You want to know why we spend 2-3 times as much as any other wealthy country on “healthcare” and yet have so much poorer outcomes, shorter life expectancy, greater infant mortality, higher rates of “deaths of despair”? (‘Mirror, Mirror 2021: Reflecting Poorly: Health Care in the U.S. Compared to Other High-Income Countries’, Commonwealth Fund). This is the reason: the money is going to corporate profit, not your health care! If it were going to your healthcare, our outcomes would be better. But then they would not be making so much money, and donating so much of it to our (or maybe it is “their”) politicians.

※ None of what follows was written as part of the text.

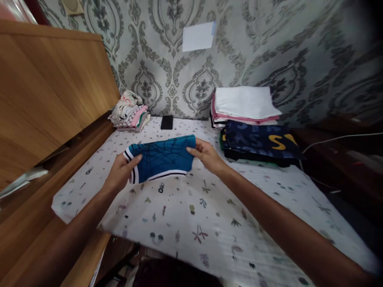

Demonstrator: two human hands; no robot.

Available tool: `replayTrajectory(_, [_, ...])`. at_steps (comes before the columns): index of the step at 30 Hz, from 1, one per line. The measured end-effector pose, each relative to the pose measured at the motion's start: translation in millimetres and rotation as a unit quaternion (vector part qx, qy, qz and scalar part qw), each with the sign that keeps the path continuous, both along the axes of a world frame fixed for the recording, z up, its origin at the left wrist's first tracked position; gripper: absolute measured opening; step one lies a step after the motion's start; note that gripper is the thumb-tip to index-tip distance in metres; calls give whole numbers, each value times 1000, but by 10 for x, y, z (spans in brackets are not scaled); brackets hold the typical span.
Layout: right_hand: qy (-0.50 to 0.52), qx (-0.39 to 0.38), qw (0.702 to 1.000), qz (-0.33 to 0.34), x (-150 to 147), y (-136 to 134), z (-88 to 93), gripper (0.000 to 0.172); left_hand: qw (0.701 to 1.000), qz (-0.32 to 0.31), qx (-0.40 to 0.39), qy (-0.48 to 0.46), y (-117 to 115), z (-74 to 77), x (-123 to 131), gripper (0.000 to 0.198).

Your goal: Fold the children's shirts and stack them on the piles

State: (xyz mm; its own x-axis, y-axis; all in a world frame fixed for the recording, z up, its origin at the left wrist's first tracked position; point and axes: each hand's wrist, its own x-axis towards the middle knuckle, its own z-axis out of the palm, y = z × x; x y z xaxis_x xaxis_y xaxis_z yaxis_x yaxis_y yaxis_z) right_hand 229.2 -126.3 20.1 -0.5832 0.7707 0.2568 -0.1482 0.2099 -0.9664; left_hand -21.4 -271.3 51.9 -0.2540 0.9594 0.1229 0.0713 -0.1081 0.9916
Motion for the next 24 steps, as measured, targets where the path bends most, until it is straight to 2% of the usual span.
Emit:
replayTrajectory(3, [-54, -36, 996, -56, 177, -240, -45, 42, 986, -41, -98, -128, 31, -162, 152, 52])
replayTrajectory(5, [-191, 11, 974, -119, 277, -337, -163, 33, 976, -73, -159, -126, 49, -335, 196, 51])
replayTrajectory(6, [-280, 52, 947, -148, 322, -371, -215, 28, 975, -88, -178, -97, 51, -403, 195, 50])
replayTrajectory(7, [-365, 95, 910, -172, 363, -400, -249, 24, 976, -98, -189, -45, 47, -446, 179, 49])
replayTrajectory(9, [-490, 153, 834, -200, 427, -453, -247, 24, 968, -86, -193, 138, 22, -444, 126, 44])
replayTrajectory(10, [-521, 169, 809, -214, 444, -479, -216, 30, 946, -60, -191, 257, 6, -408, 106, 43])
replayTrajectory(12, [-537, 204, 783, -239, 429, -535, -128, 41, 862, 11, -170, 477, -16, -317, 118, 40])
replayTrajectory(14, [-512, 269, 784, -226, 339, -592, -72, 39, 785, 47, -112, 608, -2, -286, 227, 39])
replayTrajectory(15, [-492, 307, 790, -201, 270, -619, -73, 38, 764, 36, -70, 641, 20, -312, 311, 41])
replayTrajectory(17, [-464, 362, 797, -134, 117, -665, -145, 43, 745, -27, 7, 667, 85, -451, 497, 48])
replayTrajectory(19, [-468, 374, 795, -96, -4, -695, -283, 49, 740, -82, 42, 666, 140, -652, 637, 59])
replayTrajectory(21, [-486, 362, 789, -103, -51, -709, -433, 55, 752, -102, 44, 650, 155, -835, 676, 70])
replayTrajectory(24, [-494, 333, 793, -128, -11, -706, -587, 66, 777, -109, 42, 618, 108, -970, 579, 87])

Oh, maybe you thought that was the end. That insurance companies are raising our premiums, denying needed healthcare to sick people, making billions of dollars in profit, and corrupting our political system to ensure that it continues, was bad enough. And convincing you to shrug your shoulders and think “it’s sad, but that’s the way it is” when someone gets very sick, maybe dies, and goes bankrupt in the process. But, you know, that’s not enough for them. There is one more step: convincing you – and probably more important, the politicians – that it is not their fault that US health care costs so much. It is not the $24B in profit made by United. It is not the scamming of Medicare done by Cigna, or the entire Medicare Advantage and Direct Contracting Entities (DCE) programs that funnel public money into their pockets. No, no, it is YOU! As Wendell Potter, a “reformed’ health insurance executive, reports in ‘Corporate health insurance consultants blame high medical costs on our "bad habits" and "overuse" of system’ they say it is OUR fault for using too much care. Like, you know, going to the emergency room with chest pain, and sometimes it isn’t a heart attack (bad you!). Or, like Ms. Wingard, wanting to be treated for cancer. Or maybe even going to the emergency room when we are only sick, not dying, because we can’t get an appointment for the doctor.

It's not true, by the way. Europeans are hospitalized more frequently, have longer lengths of stay, and use the doctors at least as often. Their outcomes are better, especially when the health of the entire society is considered (we have a way of fudging this by only considering those people who were actually able to get care), and they pay a lot less. No, it is the profit and “administrative costs” of the health insurance companies and healthcare corporations.

Apparently buying into the idea of “incrementalism”, our politicians for the last 60 years have given us limited programs to help limited groups of people, at least somewhat. Seniors, disabled people, sometimes children, sometimes programs like the North Carolina one that paid for Ms. Wingard’s cancer treatment specifically because it was breast cancer (until, of course, it didn’t). This is NOT the way to go to get universal health care. The ACA (Obamacare) included the option for states to expand Medicaid to the less-than-desperately-poor and some did and folks in the other states are getting sick and dying.

No. We need a universal, comprehensive, EVERYBODY in, NOBODY out, health insurance system, government run or tightly regulated so there are not obscene profits. Like improved and expanded Medicare for All. Now.